In order to find the optimal parameters $\boldsymbol {\rho }_{\textrm {opt}}$ of the phase masks, we perform an exhaustive exploration of the parameter space. This deterministic approach avoids any potential problem of getting stuck in local minima, that could be encountered with an iterative optimization algorithm. Our exploration step size for each radius $\rho _n$ is $\Delta \rho _n = 5~.10^{-2}$. We refine this step to $\Delta \rho _n = 5~.10^{-3}$ around the position of the global minimum to estimate its position with better precision. Moreover, in the case of TV-based criterion, the best regularization parameter $\hat {\mu }$, as defined in Eq. (10), is estimated for each value of $\boldsymbol {\rho }$ and $\psi$ with a local optimization algorithm based on the Nelder-Mead simplex algorithm [32]. Since this exhaustive optimization process is time consuming, we used parallel computing to accelerate computations.

Let us first consider optimization of a 2-ring mask defined by the radius $\rho _1$ of its inner ring. Figure 2(a) represents the value of the MMSE criterion defined in Eq. (4) as a function of $\rho _1$ when the Wiener filter is used. The three curves correspond to the three considered values of the DoF range: $\psi _{\textrm {max}}=\{1\lambda ,1.5\lambda ,2\lambda \}$. Figure 2(b) represents the results obtained with the TV-based deconvolution algorithm. By comparing these two graphs, it is observed that for all the considered values of $\psi _{\textrm {max}}$, the curves obtained with the two criteria have similar shapes and reach their minima for the same values of $\rho _1$: the optimal masks obtained with the criteria based on the Wiener filter and on the TV deconvolution algorithm are thus identical.

Fig. 2. Value of MMSE$(\boldsymbol {\rho })$ as a function of ring radius for a 2-ring mask and 3 different values of $\psi _{\textrm {max}}$ obtained with Wiener algorithm (a) and TV algorithm (b). Value of MMSE$(\boldsymbol {\rho })$ as a function of the two radii for a 3-ring mask and $\psi _{\textrm {max}}=2 \lambda$, obtained with Wiener algorithm (c) and TV algorithm (d).

Download Full Size | PDF

Let us now consider a 3-ring mask, which is defined by two parameters. Figures 2(c) and 2(d) represent the variations of the Wiener and TV-based criteria as a function of these two parameters for $\psi _{\textrm {max}}=2 \lambda$. It is seen that in this case again, the shapes of the maps are very similar for the two criteria. The best value of the criterion is obtained for the same parameter set $(\rho _1, \rho _2)=(0.55,0.75)$. Thus, the optimal masks are identical. We have also performed the optimization of a 4-ring mask, which is defined by 3 parameters. Here again, we found that the optimal masks for both criteria are identical.

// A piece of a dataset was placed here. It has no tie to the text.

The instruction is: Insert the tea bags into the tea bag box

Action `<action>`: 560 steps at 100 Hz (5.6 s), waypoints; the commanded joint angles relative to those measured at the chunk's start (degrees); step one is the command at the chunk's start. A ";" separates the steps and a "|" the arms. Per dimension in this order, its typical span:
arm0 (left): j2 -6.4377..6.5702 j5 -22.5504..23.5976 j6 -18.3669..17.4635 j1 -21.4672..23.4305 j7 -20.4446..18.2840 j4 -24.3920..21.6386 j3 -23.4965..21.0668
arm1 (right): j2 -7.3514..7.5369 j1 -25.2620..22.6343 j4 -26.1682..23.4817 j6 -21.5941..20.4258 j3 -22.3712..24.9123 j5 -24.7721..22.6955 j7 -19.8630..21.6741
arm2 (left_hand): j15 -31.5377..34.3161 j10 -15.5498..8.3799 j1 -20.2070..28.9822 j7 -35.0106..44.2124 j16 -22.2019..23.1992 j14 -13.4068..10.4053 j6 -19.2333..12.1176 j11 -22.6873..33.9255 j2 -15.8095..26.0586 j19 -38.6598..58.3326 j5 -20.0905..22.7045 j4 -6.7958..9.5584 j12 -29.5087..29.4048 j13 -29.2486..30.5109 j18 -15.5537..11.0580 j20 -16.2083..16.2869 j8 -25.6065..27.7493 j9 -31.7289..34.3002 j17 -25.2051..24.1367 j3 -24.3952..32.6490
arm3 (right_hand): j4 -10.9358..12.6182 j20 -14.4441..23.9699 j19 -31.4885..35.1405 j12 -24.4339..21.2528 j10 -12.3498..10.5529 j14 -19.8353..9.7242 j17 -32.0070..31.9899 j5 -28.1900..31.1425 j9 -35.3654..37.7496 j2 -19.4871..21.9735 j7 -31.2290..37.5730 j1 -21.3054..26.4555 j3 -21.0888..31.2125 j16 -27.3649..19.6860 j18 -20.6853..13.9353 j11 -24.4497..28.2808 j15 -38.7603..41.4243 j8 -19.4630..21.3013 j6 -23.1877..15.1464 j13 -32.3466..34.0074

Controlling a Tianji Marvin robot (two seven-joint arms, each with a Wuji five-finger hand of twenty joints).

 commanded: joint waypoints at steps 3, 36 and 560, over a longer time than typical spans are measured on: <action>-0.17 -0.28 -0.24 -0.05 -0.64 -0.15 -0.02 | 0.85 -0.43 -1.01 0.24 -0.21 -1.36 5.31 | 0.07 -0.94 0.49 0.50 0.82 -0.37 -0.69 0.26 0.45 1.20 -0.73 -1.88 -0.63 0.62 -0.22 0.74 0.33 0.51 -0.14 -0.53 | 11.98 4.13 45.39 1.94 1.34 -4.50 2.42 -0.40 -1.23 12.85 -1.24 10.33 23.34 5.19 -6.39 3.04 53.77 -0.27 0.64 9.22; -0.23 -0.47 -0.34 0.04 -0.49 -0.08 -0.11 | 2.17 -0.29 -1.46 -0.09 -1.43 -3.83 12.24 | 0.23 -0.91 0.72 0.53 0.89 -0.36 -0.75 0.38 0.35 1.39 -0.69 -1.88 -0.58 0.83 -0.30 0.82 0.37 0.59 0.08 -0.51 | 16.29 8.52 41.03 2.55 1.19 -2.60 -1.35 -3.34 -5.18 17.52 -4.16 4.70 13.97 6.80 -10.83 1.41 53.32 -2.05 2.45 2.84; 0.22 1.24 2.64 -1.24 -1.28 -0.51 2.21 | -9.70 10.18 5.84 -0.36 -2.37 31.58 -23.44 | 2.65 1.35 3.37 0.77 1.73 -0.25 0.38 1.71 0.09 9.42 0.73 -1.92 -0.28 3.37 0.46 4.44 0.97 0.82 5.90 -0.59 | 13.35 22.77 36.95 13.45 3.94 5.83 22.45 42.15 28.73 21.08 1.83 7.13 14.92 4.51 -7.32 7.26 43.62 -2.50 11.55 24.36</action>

These results have been obtained with the Butterfly image [see Fig. 1(b)] as the truth-unknown image $\boldsymbol {x}_0$. In order to confirm this result, we performed the same optimizations on many other images of different types. We observed that in all cases, one obtains the same optimal masks for the two criteria. For example, we present in Fig. 3 and Fig. 4 the optimization results obtained with two other original images $\boldsymbol {x}_0$ with different characteristics. It is seen that the optimal 2-ring and 3-ring masks obtain with both criteria are identical.

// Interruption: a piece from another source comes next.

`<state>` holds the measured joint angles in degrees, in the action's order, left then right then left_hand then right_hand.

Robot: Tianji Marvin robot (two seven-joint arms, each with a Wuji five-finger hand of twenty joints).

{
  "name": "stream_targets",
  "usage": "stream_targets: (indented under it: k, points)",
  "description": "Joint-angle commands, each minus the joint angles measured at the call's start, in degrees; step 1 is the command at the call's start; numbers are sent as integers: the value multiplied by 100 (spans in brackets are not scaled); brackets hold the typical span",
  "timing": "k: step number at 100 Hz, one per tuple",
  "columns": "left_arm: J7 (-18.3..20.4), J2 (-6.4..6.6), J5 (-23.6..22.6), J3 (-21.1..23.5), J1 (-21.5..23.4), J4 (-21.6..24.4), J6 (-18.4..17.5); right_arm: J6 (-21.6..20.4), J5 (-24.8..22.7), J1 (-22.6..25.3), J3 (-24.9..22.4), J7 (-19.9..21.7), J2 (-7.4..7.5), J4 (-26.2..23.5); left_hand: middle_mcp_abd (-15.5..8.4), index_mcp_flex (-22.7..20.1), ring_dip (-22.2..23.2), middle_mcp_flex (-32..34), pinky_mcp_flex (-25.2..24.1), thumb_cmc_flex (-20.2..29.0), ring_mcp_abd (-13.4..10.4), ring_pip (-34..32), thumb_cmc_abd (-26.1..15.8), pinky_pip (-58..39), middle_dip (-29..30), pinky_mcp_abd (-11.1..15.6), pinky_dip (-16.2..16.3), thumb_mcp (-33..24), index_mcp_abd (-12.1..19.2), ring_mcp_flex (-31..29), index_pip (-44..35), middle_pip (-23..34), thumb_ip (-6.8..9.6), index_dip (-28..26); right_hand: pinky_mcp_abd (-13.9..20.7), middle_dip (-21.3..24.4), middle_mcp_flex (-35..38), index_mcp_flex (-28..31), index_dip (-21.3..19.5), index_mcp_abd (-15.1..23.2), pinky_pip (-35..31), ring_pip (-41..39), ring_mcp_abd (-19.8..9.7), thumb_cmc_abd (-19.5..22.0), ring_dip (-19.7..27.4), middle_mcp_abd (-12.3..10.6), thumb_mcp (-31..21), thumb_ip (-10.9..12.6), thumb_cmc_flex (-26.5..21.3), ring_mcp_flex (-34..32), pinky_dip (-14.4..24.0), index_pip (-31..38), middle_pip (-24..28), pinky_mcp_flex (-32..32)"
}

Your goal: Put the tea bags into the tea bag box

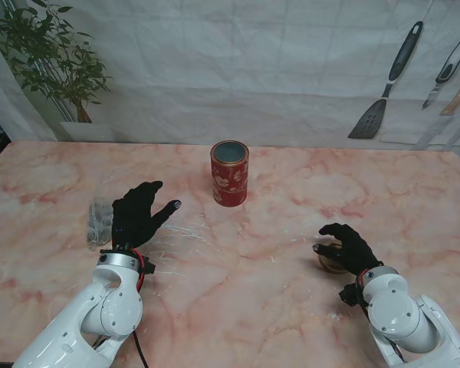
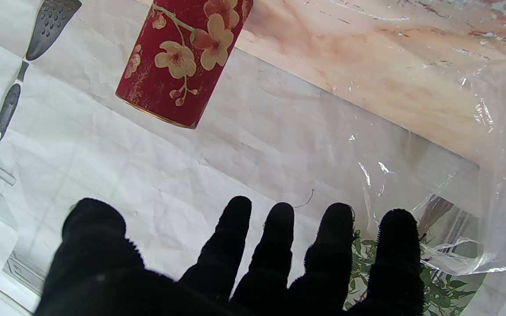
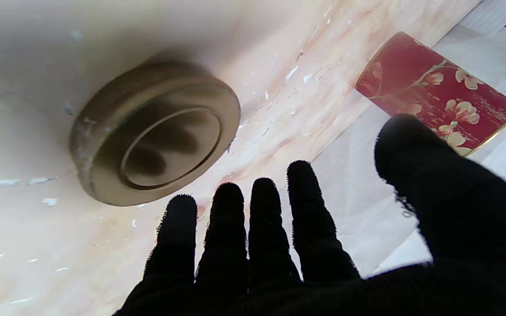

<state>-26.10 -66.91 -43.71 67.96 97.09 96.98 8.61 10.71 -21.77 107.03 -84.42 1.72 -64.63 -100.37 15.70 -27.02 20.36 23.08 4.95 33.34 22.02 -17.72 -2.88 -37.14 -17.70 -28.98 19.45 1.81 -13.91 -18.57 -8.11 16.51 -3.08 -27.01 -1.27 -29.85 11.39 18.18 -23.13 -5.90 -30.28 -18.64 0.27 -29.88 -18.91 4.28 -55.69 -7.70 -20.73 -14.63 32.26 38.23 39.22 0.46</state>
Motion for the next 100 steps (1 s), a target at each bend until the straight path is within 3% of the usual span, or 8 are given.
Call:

Fig. 3. (a) Original grayscale image $\boldsymbol {x}_0$ used in this simulation. Value of MMSE$(\boldsymbol {\rho })$ as a function of ring radius for a 2-ring mask and 3 different values of $\psi _{\textrm {max}}$ obtained with Wiener algorithm (b) and TV algorithm (c). Value of MMSE$(\boldsymbol {\rho })$ as a function of the two radii for a 3-ring mask and $\psi _{\textrm {max}}=2 \lambda$, obtained with Wiener algorithm (d) and TV algorithm (e).

Download Full Size | PDF

Fig. 4. Results of the same type of simulations as in Fig. 3, but with the ground-truth image $\boldsymbol {x}_0$ equal to Fig. 4(a).

Download Full Size | PDF

In order to summarize these results, we have represented in Fig. 5(a) the profiles of the optimal masks (which are identical for both criteria) for different numbers of rings and different values $\psi _{\textrm {max}}$ of the targeted DoF range. In addition, Fig. 5(b) plots the values of the image quality criterion MMSE$(\boldsymbol {\rho }_{\textrm {opt}})$ of Eq. (4) obtained with these optimal masks. Each curve corresponds to one of the two considered deconvolution algorithms and one of the 3 defocus ranges. It is observed on these curves that the TV deconvolution algorithm always yields smaller MMSE values than the Wiener filter. This corroborates a well known result: TV-based deconvolution algorithms work better than the Wiener filter on natural images. As a conclusion, we have shown that the optimization criteria based on Wiener filter and on TV deconvolution yield the same optimal DoF enhancing masks, even if when using this optimal mask, the final image quality depends on the deconvolution algorithm. To generalize this conclusion, we have performed optimization of a 2-ring phase mask for the targeted DoF range $\psi _{\textrm {max}}=1\lambda$ and two additional noise levels. Note that according to Fig. 5(b), 2-ring masks are sufficient to reach minimal MMSE when $\psi _{\textrm {max}}=1\lambda$. The two selected noise levels, 24 dB and 9 dB, respectively correspond to noise standard deviations $\sigma =8.0~.10^{-3}$ and $\sigma =4.3~.10^{-2}$ on the Butterfly image. The results are shown in Table 1, where we have represented, for the three considered noise levels and three different images, the optimal mask parameter $\rho _1^{\textrm {opt}}$ and the corresponding MMSE. It is clearly seen that optimization criteria based on Wiener filter and TV-based algorithm yield quasi-identical optimal masks whatever the noise level.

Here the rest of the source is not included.